╭─ The data

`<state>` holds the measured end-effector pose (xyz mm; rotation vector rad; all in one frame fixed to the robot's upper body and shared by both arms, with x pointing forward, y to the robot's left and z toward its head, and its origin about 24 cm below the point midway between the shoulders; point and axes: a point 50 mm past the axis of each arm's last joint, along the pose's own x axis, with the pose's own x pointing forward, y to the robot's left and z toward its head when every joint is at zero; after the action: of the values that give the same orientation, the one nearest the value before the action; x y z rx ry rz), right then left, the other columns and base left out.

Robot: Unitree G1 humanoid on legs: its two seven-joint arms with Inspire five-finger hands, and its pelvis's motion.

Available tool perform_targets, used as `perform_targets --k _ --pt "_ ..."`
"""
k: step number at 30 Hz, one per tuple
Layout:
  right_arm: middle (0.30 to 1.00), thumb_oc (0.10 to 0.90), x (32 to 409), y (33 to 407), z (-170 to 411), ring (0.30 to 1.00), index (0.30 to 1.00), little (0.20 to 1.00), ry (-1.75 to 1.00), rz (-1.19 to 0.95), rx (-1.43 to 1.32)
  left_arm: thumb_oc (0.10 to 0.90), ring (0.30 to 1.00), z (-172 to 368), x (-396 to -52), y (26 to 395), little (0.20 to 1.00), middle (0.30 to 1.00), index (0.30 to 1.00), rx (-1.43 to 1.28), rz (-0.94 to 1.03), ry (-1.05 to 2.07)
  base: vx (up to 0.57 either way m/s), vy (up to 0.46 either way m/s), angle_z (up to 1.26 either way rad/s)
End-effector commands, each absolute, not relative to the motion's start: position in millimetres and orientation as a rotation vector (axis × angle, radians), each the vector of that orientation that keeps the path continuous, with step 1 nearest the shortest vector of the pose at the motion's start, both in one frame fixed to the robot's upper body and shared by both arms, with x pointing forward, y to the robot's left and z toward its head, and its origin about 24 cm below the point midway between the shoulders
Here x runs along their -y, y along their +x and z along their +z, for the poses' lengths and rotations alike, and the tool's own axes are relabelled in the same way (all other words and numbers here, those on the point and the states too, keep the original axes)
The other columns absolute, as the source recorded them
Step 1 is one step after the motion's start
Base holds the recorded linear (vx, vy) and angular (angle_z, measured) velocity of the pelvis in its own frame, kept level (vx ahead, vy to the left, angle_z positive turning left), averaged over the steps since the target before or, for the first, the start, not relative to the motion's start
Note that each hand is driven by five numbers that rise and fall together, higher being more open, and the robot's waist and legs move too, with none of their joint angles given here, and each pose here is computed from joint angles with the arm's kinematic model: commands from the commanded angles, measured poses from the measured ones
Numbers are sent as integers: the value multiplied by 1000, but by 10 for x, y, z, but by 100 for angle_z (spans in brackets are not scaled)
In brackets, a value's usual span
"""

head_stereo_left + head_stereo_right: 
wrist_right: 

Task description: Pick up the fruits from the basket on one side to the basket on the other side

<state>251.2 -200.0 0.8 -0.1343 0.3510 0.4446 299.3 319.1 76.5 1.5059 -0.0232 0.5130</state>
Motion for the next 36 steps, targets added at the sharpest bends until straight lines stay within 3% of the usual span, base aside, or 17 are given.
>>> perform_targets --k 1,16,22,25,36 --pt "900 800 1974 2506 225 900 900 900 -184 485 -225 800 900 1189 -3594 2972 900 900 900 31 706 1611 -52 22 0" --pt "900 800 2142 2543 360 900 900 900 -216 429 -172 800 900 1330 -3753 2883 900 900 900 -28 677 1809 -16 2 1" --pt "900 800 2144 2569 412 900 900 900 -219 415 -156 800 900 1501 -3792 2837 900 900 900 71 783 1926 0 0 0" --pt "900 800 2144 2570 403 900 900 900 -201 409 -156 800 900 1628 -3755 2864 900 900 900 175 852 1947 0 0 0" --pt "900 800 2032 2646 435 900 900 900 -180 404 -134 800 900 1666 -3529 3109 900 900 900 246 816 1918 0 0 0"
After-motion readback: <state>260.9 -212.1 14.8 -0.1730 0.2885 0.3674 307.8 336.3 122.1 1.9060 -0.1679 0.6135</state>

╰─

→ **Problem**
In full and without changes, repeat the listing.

→ **Result below**
`<state>` holds the measured end-effector pose (xyz mm; rotation vector rad; all in one frame fixed to the robot's upper body and shared by both arms, with x pointing forward, y to the robot's left and z toward its head, and its origin about 24 cm below the point midway between the shoulders; point and axes: a point 50 mm past the axis of each arm's last joint, along the pose's own x axis, with the pose's own x pointing forward, y to the robot's left and z toward its head when every joint is at zero; after the action: of the values that give the same orientation, the one nearest the value before the action; x y z rx ry rz), right then left, the other columns and base left out.

Robot: Unitree G1 humanoid on legs: its two seven-joint arms with Inspire five-finger hands, and its pelvis's motion.

Available tool perform_targets, used as `perform_targets --k _ --pt "_ ..."`
"""
k: step number at 30 Hz, one per tuple
Layout:
  right_arm: middle (0.30 to 1.00), thumb_oc (0.10 to 0.90), x (32 to 409), y (33 to 407), z (-170 to 411), ring (0.30 to 1.00), index (0.30 to 1.00), little (0.20 to 1.00), ry (-1.75 to 1.00), rz (-1.19 to 0.95), rx (-1.43 to 1.32)
  left_arm: thumb_oc (0.10 to 0.90), ring (0.30 to 1.00), z (-172 to 368), x (-396 to -52), y (26 to 395), little (0.20 to 1.00), middle (0.30 to 1.00), index (0.30 to 1.00), rx (-1.43 to 1.28), rz (-0.94 to 1.03), ry (-1.05 to 2.07)
  base: vx (up to 0.57 either way m/s), vy (up to 0.46 either way m/s), angle_z (up to 1.26 either way rad/s)
End-effector commands, each absolute, not relative to the motion's start: position in millimetres and orientation as a rotation vector (axis × angle, radians), each the vector of that orientation that keeps the path continuous, with step 1 nearest the shortest vector of the pose at the motion's start, both in one frame fixed to the robot's upper body and shared by both arms, with x pointing forward, y to the robot's left and z toward its head, and its origin about 24 cm below the point midway between the shoulders
Here x runs along their -y, y along their +x and z along their +z, for the poses' lengths and rotations alike, and the tool's own axes are relabelled in the same way (all other words and numbers here, those on the point and the states too, keep the original axes)
The other columns absolute, as the source recorded them
Step 1 is one step after the motion's start
Base holds the recorded linear (vx, vy) and angular (angle_z, measured) velocity of the pelvis in its own frame, kept level (vx ahead, vy to the left, angle_z positive turning left), averaged over the steps since the target before or, for the first, the start, not relative to the motion's start
Note that each hand is driven by five numbers that rise and fall together, higher being more open, and the robot's waist and legs move too, with none of their joint angles given here, and each pose here is computed from joint angles with the arm's kinematic model: commands from the commanded angles, measured poses from the measured ones
Numbers are sent as integers: the value multiplied by 1000, but by 10 for x, y, z, but by 100 for angle_z (spans in brackets are not scaled)
In brackets, a value's usual span
"""

head_stereo_left + head_stereo_right: 
wrist_right: 

Task description: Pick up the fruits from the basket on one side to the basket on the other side

<state>251.2 -200.0 0.8 -0.1343 0.3510 0.4446 299.3 319.1 76.5 1.5059 -0.0232 0.5130</state>
Motion for the next 36 steps, targets added at the sharpest bends until straight lines stay within 3% of the usual span, base aside, or 17 are given.
>>> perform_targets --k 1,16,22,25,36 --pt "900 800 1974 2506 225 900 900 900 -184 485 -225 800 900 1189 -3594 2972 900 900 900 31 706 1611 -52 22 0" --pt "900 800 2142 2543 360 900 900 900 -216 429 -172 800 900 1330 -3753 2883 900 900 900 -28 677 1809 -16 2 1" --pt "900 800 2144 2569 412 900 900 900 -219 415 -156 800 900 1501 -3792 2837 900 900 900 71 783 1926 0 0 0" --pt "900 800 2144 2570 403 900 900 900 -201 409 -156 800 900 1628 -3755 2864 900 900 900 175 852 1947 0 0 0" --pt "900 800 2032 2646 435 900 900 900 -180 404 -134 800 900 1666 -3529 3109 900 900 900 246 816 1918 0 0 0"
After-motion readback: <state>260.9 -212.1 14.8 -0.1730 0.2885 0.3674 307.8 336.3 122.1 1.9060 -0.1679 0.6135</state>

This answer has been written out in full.